I’d been equally thrilled to hear she had the old lodge up for sale. “That’s where I spent summers as a kid,” I’d told her.

“Isn’t that a nice coincidence? Are you sure you don’t want to see it before I get the papers ready?”

But I’d been too excited. “Fax everything to me. I’ll sign this week.” I hadn’t paid any attention to the seller’s name.

Not that the name Russo would have meant anything to me.

I glared at Jim Hawley as if he were somehow to blame for the faults of my paternal relatives. At any rate, I wasn’t prepared to discuss family I barely remembered as if they had always been a part of my life. What was their excuse for disregarding me, anyway? And what kind of grandfather kept a log home around for a granddaughter he’d never even given the time of day? Did he think I was just going to move in and pretend there were no hard feelings?

Jim shifted his weight and cleared his throat. “I’ll get that water hooked up. The shutoff’s in the crawl.”

I watched through the narrow window by the door as he pulled a shovel from the bed of his truck and walked to the side of the house. He pushed back the bare branches of a towering shrub. A moment later, chunks of snow landed in the yard as he cleared the hidden access.

Five minutes passed. The faucet gurgled, then spit water into the sink. I rushed over to turn it off. I headed toward the first floor bathroom to check that sink as well. I flipped the handles to the “off” position, then went upstairs to make the rounds.

My feet made hollow thunks as they landed on the slabs of cedar logs that made up the steps. The worn remains of bark still clung to the outer edge of each riser. The rails were constructed of peeled cedar trees, about six inches in diameter apiece, and supported by chunky cedar spindles. The banisters were cedar stumps, complete with roots.

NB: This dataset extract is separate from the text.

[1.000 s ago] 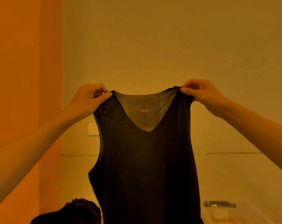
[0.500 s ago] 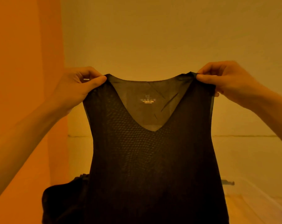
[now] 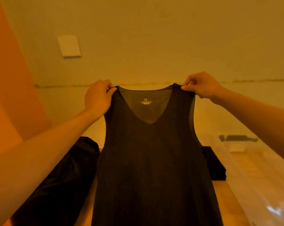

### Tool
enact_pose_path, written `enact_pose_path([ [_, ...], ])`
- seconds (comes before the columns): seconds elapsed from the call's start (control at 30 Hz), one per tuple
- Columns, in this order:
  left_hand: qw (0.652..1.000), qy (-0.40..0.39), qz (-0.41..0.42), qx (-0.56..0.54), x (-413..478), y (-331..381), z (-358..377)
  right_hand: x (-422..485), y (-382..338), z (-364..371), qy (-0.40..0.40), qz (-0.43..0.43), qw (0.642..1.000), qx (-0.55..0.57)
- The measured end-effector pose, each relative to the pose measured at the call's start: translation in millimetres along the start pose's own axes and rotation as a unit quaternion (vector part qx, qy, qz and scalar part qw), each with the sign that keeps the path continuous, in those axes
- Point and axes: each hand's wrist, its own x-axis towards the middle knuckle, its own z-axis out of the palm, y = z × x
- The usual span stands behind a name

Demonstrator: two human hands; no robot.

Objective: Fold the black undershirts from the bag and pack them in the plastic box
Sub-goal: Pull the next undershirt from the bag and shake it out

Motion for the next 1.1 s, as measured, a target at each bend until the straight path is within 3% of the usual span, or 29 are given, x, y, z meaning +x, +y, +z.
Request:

At the top, I slowed and looked out at the lake. A mass of white blanketed the once-blue waters. Wind kicked up walls of snow in the center of the bay. I’d have to wait until another day to see all the way across.

I walked down the hall of the north wing. Two bedroom doors hung open on opposite sides of the hall. I peeked in each one. Both rooms were long and narrow. Neither had furniture. Daylight came in through double dormers, leaving rectangular patches of gray on wide plank flooring. I was relieved to see the original wood had escaped the vinyl updates the first story had endured. I shut both doors and continued down the hallway to the bathroom at the end, toward the sound of running water. Thankfully, the plumbing still worked in the claw-foot tub and matching pedestal sink, regardless of the deplorable condition of the room.

The south wing was a mirror image of the north. I turned off the faucets in the bathroom and shut the doors to the bedrooms. I poked my head in my own bedroom at the top of the stairs, just to see that nothing had moved from where I’d left it this morning.

Jim was just coming in the back door when I reached the kitchen. He grabbed his insulated mug from the counter. “Thank you for the refill. Call me if you need anything.” He headed toward the door.

“Thanks, Jim. I really appreciate all you’ve done.”

He lifted a hand in the air without turning around. The diesel fired up, backed out, and fled down the driveway.